Jean Tubéry (1964 born in Toulouse) is a French player of the cornett (cornetto) and conductor. He is noted for being, along with his own teacher Bruce Dickey and his colleague Jean-Pierre Canihac, one of the main cornett players to resurrect the baroque instrument, cornet à bouquin, as part of the historically informed performance movement and early music revival.

Tubéry originally studied recorder at his home town Toulouse and then at the Amsterdam Conservatory, but decided to switch to cornet and undertook studies with Bruce Dickey at the Schola Cantorum Basiliensis. During the 1980s and 1990s he performed with almost all of the well known early music ensembles of the period including Les Arts Florissants under William Christie, La Petite Bande under Sigiswald Kuijken, the Clemencic Consort of René Clemencic, Hesperion XXI under Jordi Savall, as well as the Ensemble Clément Janequin of Dominique Visse, Collegium Vocale de Gand for Philippe Herreweghe, Concerto Vocale of René Jacobs, the Huelgas Ensemble of Paul Van Nevel, Cantus Cölln and Konrad Junghänel, The Ensemble Elyma of Gabriel Garrido and so on.

For the Ricercar record label and with the label's own Ricercar Ensemble Tubéry commenced a series of recordings of Venetian wind music, in part entitled L'héritage de Monteverdi. This continued when he founded his own Ensemble La Fenice. La Fenice won the first prize at the Concours International de Musique Ancienne of Bruges in 1990. Having studied as a cornettist Tubéry furthered studied choral conducting with Hans Martin Linde and Pierre Cao. He is from 2001 the chief early-music conductor of the Chœur de chambre de Namur, and has also served as guest conductor with the Ensemble Jacques Moderne of Tours, Pierre Cao's Ensemble Arsys and the Scottish Dunedin Consort.
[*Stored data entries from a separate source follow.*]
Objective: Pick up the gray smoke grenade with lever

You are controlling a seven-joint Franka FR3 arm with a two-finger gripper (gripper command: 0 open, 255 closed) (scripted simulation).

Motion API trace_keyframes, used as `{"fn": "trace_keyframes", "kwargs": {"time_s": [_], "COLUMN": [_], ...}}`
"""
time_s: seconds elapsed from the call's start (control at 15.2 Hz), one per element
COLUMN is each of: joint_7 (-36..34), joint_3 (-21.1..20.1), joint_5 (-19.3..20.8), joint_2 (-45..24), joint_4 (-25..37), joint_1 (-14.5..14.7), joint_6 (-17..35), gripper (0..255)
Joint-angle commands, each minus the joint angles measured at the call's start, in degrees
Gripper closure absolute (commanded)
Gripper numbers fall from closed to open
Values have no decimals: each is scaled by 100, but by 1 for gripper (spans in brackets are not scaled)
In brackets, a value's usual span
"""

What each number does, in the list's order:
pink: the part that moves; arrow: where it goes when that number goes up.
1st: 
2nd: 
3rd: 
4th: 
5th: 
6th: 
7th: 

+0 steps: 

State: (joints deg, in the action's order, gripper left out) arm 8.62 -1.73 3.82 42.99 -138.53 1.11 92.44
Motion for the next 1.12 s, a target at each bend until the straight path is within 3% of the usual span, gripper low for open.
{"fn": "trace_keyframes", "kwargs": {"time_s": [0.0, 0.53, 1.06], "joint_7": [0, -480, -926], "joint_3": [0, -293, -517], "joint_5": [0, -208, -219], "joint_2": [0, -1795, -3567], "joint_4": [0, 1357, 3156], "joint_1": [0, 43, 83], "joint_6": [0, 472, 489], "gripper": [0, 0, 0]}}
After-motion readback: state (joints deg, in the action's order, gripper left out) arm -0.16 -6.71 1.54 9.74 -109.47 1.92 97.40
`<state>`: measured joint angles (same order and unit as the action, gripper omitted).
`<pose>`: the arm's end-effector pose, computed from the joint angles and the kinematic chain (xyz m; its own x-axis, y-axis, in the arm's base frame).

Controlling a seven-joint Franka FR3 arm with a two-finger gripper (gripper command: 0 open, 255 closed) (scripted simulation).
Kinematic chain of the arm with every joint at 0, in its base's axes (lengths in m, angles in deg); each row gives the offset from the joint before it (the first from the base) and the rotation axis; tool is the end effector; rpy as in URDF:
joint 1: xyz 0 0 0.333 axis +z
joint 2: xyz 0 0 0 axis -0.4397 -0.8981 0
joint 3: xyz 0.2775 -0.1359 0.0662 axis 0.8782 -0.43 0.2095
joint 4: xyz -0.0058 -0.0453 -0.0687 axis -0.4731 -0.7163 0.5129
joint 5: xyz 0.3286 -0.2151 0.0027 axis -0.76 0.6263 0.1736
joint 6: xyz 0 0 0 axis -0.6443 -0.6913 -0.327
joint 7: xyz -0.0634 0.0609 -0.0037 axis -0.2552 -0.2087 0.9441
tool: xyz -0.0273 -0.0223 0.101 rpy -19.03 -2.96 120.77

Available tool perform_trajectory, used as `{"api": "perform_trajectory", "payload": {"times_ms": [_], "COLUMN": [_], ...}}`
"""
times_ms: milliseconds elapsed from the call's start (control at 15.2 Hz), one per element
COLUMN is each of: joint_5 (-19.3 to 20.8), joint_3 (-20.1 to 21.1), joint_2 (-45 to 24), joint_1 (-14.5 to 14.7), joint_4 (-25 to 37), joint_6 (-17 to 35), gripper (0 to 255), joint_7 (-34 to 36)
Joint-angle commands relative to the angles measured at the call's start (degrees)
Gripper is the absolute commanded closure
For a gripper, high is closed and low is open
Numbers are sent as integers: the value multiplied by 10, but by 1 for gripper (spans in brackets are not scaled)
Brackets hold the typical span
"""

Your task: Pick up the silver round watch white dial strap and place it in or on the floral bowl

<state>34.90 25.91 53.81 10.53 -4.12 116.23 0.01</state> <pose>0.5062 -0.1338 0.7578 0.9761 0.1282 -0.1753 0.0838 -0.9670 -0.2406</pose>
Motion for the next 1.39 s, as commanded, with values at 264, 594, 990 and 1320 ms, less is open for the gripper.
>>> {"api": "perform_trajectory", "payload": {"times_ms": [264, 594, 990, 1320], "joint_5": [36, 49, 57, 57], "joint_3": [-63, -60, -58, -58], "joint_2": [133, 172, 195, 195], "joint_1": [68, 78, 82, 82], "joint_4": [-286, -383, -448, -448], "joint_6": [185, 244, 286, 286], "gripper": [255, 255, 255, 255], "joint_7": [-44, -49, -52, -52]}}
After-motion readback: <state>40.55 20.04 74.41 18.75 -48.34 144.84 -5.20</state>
Tubéry teaches cornett at the Conservatoire Supérieur C.N.R. of Paris and his students include several rising performers in the younger generation of cornettists. In 2001 Tubéry was named a Chevalier de l'ordre des Arts et des Lettres by the Minister of Culture Catherine Tasca.

In June 2024, Tubéry was convicted of sexual harassment, and given a six-month suspended sentence.